### PROBLEM TO WORK ON
Please reproduce the data below exactly, from the first line to the last.

### DATASET EXCERPT
^^^^^^^^^^^^^^^^

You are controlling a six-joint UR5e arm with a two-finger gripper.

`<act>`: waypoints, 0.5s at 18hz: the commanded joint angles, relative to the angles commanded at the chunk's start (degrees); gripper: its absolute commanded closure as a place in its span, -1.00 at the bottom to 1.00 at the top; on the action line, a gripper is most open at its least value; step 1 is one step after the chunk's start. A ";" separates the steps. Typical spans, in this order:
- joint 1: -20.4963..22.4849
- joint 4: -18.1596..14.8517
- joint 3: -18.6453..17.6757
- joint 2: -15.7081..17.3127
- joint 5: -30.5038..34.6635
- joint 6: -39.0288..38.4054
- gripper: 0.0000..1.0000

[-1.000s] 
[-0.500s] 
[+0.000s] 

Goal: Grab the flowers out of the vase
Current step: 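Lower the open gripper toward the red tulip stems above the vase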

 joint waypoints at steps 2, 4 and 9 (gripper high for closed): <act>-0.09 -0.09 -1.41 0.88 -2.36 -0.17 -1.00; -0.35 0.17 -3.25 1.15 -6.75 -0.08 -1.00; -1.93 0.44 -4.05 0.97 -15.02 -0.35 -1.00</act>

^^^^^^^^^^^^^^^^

### ANSWER BELOW
You are controlling a six-joint UR5e arm with a two-finger gripper.

`<act>`: waypoints, 0.5s at 18hz: the commanded joint angles, relative to the angles commanded at the chunk's start (degrees); gripper: its absolute commanded closure as a place in its span, -1.00 at the bottom to 1.00 at the top; on the action line, a gripper is most open at its least value; step 1 is one step after the chunk's start. A ";" separates the steps. Typical spans, in this order:
- joint 1: -20.4963..22.4849
- joint 4: -18.1596..14.8517
- joint 3: -18.6453..17.6757
- joint 2: -15.7081..17.3127
- joint 5: -30.5038..34.6635
- joint 6: -39.0288..38.4054
- gripper: 0.0000..1.0000

[-1.000s] 
[-0.500s] 
[+0.000s] 

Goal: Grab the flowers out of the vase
Current step: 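Lower the open gripper toward the red tulip stems above the vase
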
 joint waypoints at steps 2, 4 and 9 (gripper high for closed): <act>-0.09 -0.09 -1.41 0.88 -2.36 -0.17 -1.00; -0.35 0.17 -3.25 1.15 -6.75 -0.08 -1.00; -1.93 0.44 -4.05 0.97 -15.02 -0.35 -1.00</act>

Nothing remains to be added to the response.